Developers must have intimate knowledge of many OS platforms -- Implementing concurrent applications using system-level APIs forces developers to deal with the non-portable, tedious, and error-prone OS idiosyncrasies such as Pthreads. Moreover, these APIs are not portable across OS platforms. For example, Win32 lacks Pthreads.
Increased maintenance effort -- Many application handle portability variations of multi-threading via explicit conditional compilation directives in application source code. Using conditional compilation to address platform-specific variations at all points of use increases the complexity of the source code. It is hard to maintain and extend such applications since platform-specific details are scattered throughout the implementation.
Inconsistent programming paradigms -- System mechanisms are accessed through C-style function calls, which cause an ``impedance mismatch'' with the OO programming style supported by C++, the language used to implement applications.

Solution

An effective way to avoid accessing system mechanisms directly is to use the Wrapper Facade pattern.
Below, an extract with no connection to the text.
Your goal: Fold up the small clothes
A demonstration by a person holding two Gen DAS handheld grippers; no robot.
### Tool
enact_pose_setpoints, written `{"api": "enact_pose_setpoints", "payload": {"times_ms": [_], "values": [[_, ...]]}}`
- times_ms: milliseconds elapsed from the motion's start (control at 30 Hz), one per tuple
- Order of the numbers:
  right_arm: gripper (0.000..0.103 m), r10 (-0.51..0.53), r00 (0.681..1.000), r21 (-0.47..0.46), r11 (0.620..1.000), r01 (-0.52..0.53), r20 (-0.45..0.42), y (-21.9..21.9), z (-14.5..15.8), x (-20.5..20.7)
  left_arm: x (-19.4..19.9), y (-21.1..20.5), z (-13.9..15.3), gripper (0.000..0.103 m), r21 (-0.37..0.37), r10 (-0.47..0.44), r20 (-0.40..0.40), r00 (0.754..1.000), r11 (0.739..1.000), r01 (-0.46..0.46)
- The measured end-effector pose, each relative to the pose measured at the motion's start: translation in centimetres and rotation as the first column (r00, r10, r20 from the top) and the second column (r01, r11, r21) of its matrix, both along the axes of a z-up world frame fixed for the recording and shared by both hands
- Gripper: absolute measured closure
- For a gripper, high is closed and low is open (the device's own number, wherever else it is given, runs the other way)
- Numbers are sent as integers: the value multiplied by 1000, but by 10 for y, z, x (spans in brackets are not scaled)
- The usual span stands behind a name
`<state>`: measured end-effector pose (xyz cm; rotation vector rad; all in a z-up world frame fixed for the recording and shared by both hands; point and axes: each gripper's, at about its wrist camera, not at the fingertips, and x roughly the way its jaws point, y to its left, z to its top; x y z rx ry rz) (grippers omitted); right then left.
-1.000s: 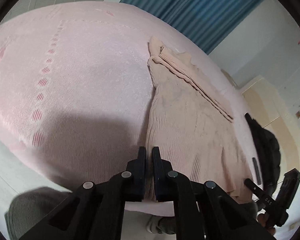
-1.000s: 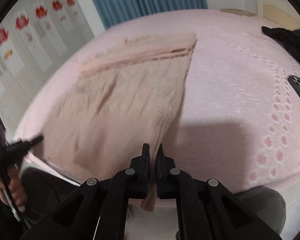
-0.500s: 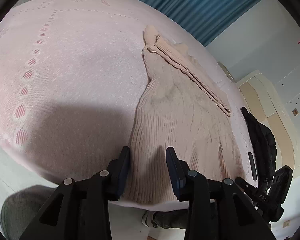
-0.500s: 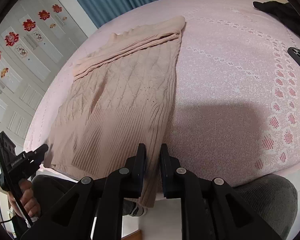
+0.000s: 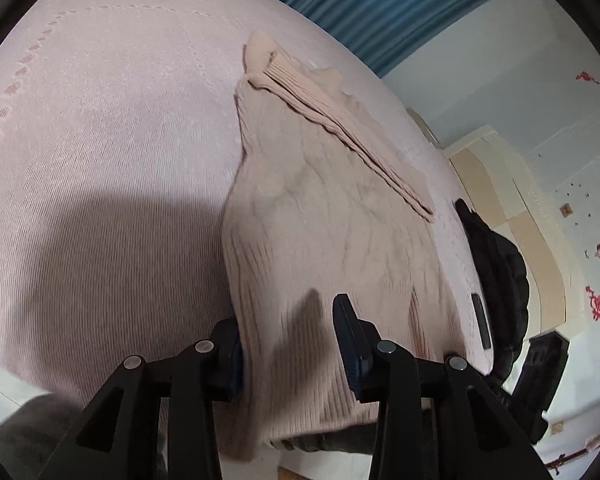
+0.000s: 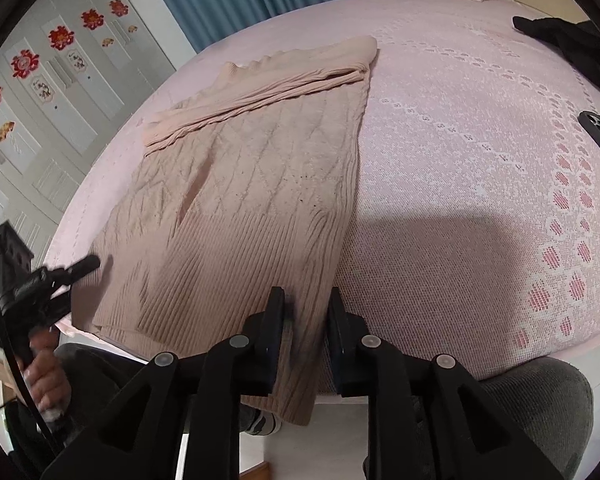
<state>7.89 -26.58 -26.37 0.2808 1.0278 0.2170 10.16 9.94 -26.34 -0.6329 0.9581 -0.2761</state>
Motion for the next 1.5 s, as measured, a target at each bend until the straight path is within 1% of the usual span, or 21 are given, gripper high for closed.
{"api": "enact_pose_setpoints", "payload": {"times_ms": [100, 200, 267, 300, 367, 400, 433, 467, 500, 633, 733, 933, 1133, 1333, 1500], "values": [[81, -12, 1000, 6, 1000, 11, 15, -1, 0, -2, -19, -6, 3, 67, 43, -8, 14, 1000, 999, 7], [81, -17, 1000, -17, 1000, 18, 25, -1, 1, -2, -31, -8, 4, 67, 56, -11, 19, 1000, 998, 10], [81, -34, 999, -40, 999, 35, 39, -1, 2, -3, -36, -10, 4, 70, 71, 9, 19, 1000, 997, -11], [81, -37, 999, -46, 998, 38, 38, -1, 3, -4, -37, -10, 4, 76, 86, 23, 19, 1000, 996, -25], [81, -30, 999, -49, 998, 32, 23, -1, 2, -4, -37, -14, 4, 80, 123, 31, 20, 999, 992, -33], [82, -20, 1000, -52, 998, 21, 13, 0, 2, -3, -37, -14, 4, 81, 135, 32, 23, 999, 990, -35], [86, -8, 1000, -42, 999, 9, 10, -1, 2, -4, -38, -16, 5, 81, 144, 31, 31, 999, 989, -35], [88, 0, 1000, -28, 1000, 0, 7, -1, 2, -4, -38, -17, 5, 82, 149, 31, 32, 999, 988, -36], [88, 9, 1000, -12, 1000, -9, -1, -2, 1, -4, -38, -17, 5, 82, 154, 35, 33, 999, 987, -40], [87, 21, 1000, 2, 1000, -21, -13, -1, 0, -5, -38, -13, 4, 83, 144, 55, 28, 998, 988, -58], [85, 30, 999, -12, 999, -30, -19, 3, -1, -4, -37, -11, 2, 83, 133, 60, 23, 998, 989, -63], [84, 41, 999, -26, 999, -41, -28, 5, -1, -5, -33, -8, 0, 83, 122, 57, -1, 998, 991, -56], [83, 44, 999, -72, 996, -44, -7, 12, 0, -9, -31, -7, -1, 83, 114, 55, -7, 998, 992, -54], [82, 43, 998, -136, 990, -37, 36, 21, 1, -15, -30, -14, 0, 84, 152, 58, 3, 998, 987, -57], [82, 46, 998, -142, 989, -39, 41, 21, 0, -14, -30, -15, 0, 84, 155, 61, 6, 998, 986, -62]]}}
In general, the Wrapper Facade pattern should be applied when existing system-level APIs are non-portable and non-type-safe.
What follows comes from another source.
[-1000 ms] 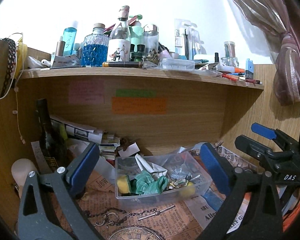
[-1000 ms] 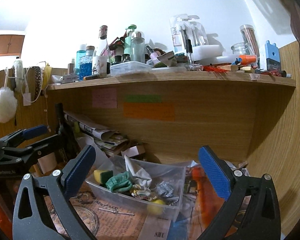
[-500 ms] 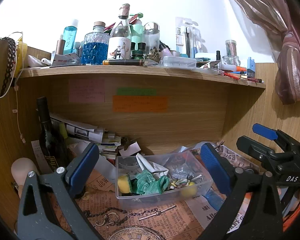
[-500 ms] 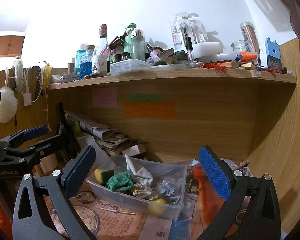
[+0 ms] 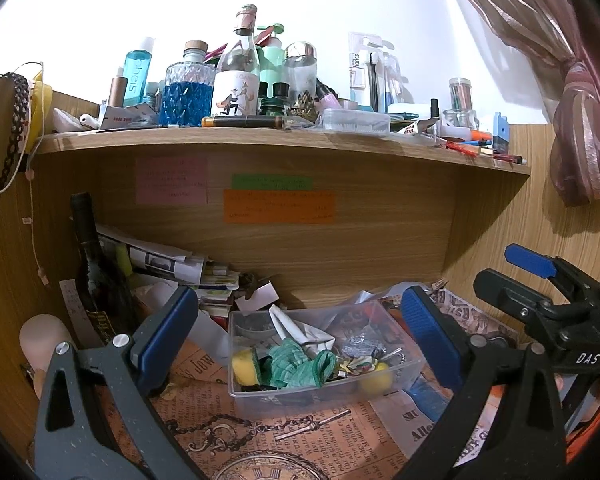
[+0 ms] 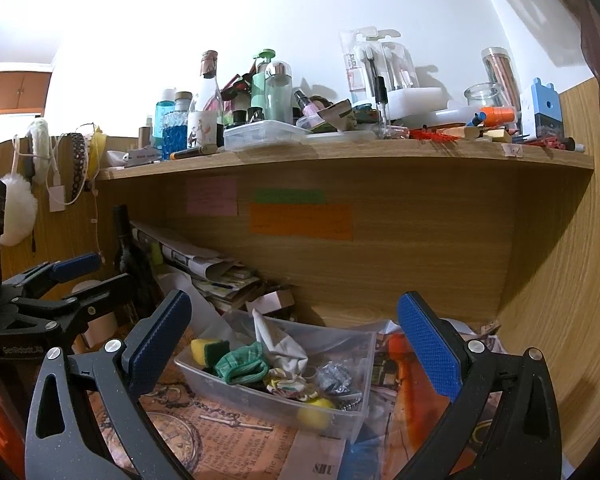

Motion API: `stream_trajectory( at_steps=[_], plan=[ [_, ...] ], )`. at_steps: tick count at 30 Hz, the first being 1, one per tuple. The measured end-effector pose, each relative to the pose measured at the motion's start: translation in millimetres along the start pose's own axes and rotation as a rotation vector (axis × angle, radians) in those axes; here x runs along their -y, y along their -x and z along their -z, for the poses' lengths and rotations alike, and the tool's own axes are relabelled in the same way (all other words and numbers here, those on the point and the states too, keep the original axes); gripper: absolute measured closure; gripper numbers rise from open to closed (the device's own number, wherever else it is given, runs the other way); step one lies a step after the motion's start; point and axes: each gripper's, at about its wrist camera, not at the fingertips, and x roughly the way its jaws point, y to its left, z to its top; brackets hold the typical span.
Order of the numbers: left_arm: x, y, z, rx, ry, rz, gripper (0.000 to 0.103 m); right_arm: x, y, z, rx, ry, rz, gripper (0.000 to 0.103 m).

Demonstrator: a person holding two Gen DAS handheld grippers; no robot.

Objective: Organize soft objects

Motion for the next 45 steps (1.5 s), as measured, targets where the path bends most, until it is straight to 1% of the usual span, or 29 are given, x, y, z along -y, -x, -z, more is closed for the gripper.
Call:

3. Applying the Wrapper Facade Pattern to Condition Variables and Mutexes

This section is under construction


class Mutex
{
public:
  int acquire (void);
  int release (void);
  // ...

private:
  pthread_mutex_t mutex_;
};

class Condition
{
public:
  Condition (Mutex &m);
  ~Condition (void);
  int wait (Mutex &m);
  int wait (void);
  int signal (void);
  int broadcast (void);

private:
  Mutex &mutex_;
  pthread_cond_t cond_;
};

4. Win32 Condition Variable Implementations Revised

4.1. Modifying the SignalObjectAndWait Solution for Windows '95 and Windows NT 3.51

We'll start by changing the pthread_mutex_t typedef from a HANDLE back to a CRITICAL_SECTION:

typedef CRITICAL_SECTION pthread_mutex_t;

Then, we'll revise the implementation of our pthread_cond_wait function, as follows:

int
pthread_cond_wait (pthread_cond_t *cv, 
                   pthread_mutex_t *external_mutex)
{
  // Acquire lock to avoid race conditions.
  EnterCriticalSection (&cv->waiters_count_lock_);
  cv->waiters_count_++;
  LeaveCriticalSection (&cv->waiters_count_lock_);

  // The following two function calls are used in place of
  // <SignalObjectAndWait> for versions of Win32 that lack this
  // function.

  // Keep the lock held just long enough to increment the count of
  // waiters by one.  We can't keep it held across the call to
  // <WaitForSingleObject> since that will deadlock other calls to
  // <pthread_cond_signal> and <pthread_cond_broadcast>.
  ExitCriticalSection (external_mutex);  

  // Wait to be awakened by a <pthread_cond_signal> or
  // <pthread_cond_broadcast>. 
  WaitForSingleObject (cv->sema_, INFINITE);

  // Reacquire lock to avoid race conditions.
  EnterCriticalSection (&cv->waiters_count_lock_);

  // We're no longer waiting...
  cv->waiters_count_--;

  // Check to see if we're the last waiter after a
  // <pthread_cond_broadcast> call. 
  int last_waiter = 
    cv->was_broadcast_ && cv->waiters_count_ == 0;

  LeaveCriticalSection (&cv->waiters_count_lock_);

  // If we're the last waiter thread during this particular broadcast
  // then let all the other threads proceed.
  if (last_waiter)
    SetEvent (cv->waiters_done_);

  // Always regain the external mutex since that's the guarantee that
  // we give to our callers.
  EnterCriticalSection (external_mutex);
}

Evaluating the Modified Solution

Unfortunately, there's a very subtle problem with the implementation shown above. Note how the pthread_cond_broadcast implementation waits on the waiters_done_ manual-reset event until all waiters are finished. However, the last waiter thread, which signals this event, may not get the chance to wait on the external_mutex before another waiter gets it, performs some processing, and then releases and immediately reacquires the external_mutex. To implement a portable ``fair'' condition variable without using SignalObjectAndWait requires yet another approach, which is described next.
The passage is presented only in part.